Recently we marked the passing of Ida Nudel, z”l. Sadly, I believe that for a large part of our community, the reaction to this news was “who?”
Ida Nudel was a Soviet refusenik, first applying for permission to immigrate to Israel in 1970. She was eventually internally exiled to Siberia in 1978 after unfurling a banner from her Moscow apartment that read: “K.G.B., Give Me My Visa to Israel.” She was known as the “Guardian Angels” for the “Prisoners of Zion” (another term for the refuseniks) because of her efforts to maintain communications with them and monitor their condition. With the possible exception of Natan Sharansky, few refuseniks were of higher profile. Her cause was adopted by actress Jane Fonda. Then Secretary of State George Shultz was instrumental in obtaining her 1987 release.
The Soviet Jewry movement is the 20th-century Chanukah story. The Soviet Union was to Judaism what the Nazis were to Jews. They sought no less than the eradication of the practice of Judaism. As a result, the third-largest post-Holocaust Jewish community of well over a million Jews lived in forced ignorance of their faith and heritage, was subject to persecution and was denied the right to emigrate.
Natan Sharansky writes that his KGB interrogators dismissed the movement as a “bunch of students and housewives.” The KGB was pretty accurate in its assessment.
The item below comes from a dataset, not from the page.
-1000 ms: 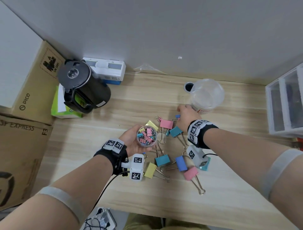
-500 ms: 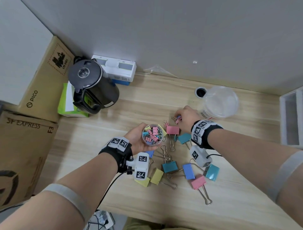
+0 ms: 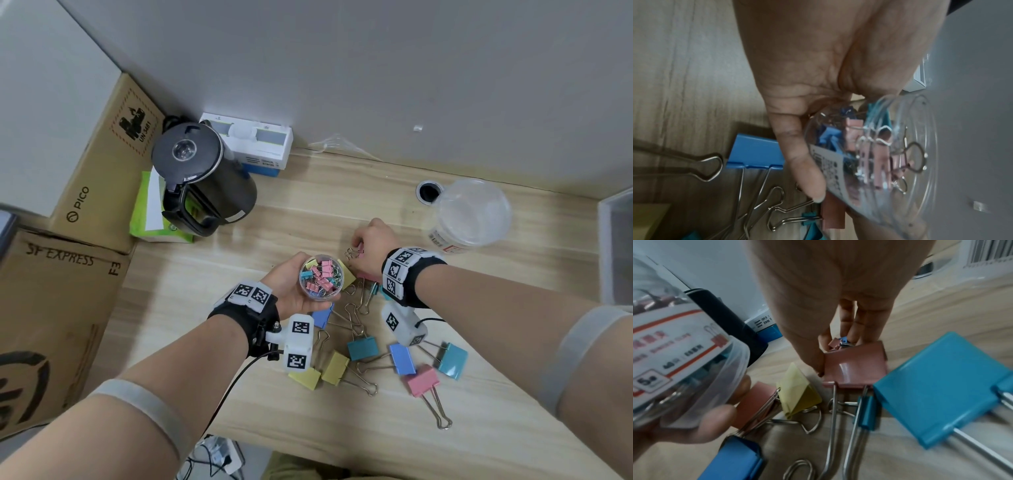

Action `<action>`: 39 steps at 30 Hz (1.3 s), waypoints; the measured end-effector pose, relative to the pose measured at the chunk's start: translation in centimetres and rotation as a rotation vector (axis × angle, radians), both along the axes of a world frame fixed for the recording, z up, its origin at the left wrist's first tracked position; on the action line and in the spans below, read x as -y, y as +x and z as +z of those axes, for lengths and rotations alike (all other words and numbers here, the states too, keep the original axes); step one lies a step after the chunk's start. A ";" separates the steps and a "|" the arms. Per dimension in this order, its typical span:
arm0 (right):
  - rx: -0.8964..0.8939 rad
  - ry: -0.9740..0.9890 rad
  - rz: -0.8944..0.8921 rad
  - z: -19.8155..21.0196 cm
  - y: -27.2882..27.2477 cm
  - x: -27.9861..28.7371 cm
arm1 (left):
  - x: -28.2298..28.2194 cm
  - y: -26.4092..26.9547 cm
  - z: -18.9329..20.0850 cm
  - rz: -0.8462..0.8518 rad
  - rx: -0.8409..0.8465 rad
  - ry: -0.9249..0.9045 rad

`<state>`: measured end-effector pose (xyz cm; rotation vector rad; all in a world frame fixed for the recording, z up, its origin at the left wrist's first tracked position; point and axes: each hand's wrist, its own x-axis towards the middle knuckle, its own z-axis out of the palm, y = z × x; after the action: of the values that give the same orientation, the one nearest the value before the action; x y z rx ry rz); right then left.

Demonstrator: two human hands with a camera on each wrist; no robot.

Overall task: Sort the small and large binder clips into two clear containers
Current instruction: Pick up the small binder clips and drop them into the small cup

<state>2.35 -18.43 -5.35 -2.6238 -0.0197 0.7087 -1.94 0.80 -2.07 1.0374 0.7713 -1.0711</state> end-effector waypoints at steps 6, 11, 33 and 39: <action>0.027 -0.026 0.001 -0.5 -0.3 -0.6 | 0.0 -0.3 0.1 0.002 0.007 0.014; 0.031 -0.015 -0.008 -0.7 -0.3 -0.9 | -0.2 -0.5 0.1 0.012 0.009 0.013; 0.078 -0.026 0.012 -1.1 0.0 -1.0 | -0.7 -1.3 -0.6 0.036 -0.013 0.005; 0.098 -0.015 0.011 -1.2 0.4 -0.8 | -0.6 -1.2 -0.5 0.042 -0.017 -0.002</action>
<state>2.76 -17.67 -6.57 -2.6725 -0.0577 0.5851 -3.10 1.37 -2.54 1.0076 0.8022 -1.0458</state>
It turned out that the KGB just grossly underestimated what motivated, committed students and housewives can achieve. The first public rally held outside the Soviet mission to the UN was a student rally on May Day 1961 led by a core of Yeshiva University students. This movement eventually led to the Triple-S J, the Student Struggle for Soviet Jewry, which was at the vanguard of drawing public attention to the plight of Soviet Jews. Their rallying cry was “Let My People Go,” as Moshe had once declared to Pharaoh.
Eventually the established Jewish community joined the campaign. The goal was to keep Soviet Jews in the headlines and to exert continuous pressure on the Soviets. The campaign took many forms.
Solidarity Sunday, an annual rally at the UN, drew tens of thousands of students and other supporters to call attention to Soviet Jewry. Starting in 1972, these rallies continued until 1987. That year the effort reached its peak with a rally in the mall in DC in 1987 drawing 250,000 on the eve of the first Reagan-Gorbachev summit meeting.
Soviet performers were routinely picketed in U.S. appearances. Jewish college students and others played cat and mouse with the KGB as they sought to meet with refuseniks in Russia and smuggle in religious articles. For several years, members of Congress on both sides of the aisle posted daily statements on Soviet Jews in the Congressional Record as part of a “Congressional Call to Conscience.” Over the objections of the Nixon administration, Congress passed the Jackson-Vanik amendment, which prevented Soviets from gaining most favored nations trade status until they allowed freedom of emigration.
The Soviet Jewry movement is the ultimate story of the power of student activism. It can be a tremendous source of inspiration. I would ask educators reading this to consider making the eighth day of Chanukah Soviet Jewry Day, to celebrate the victory of “students and housewives” over a super-power. The programming should have both a zachor and shamor aspect to it. The history of the movement should be taught. In addition to remembering, the day should give students the opportunity to engage in political activism.
Dror Futter lives in Teaneck. He is a partner at the Rimon PC law firm where he advises startups and technology companies.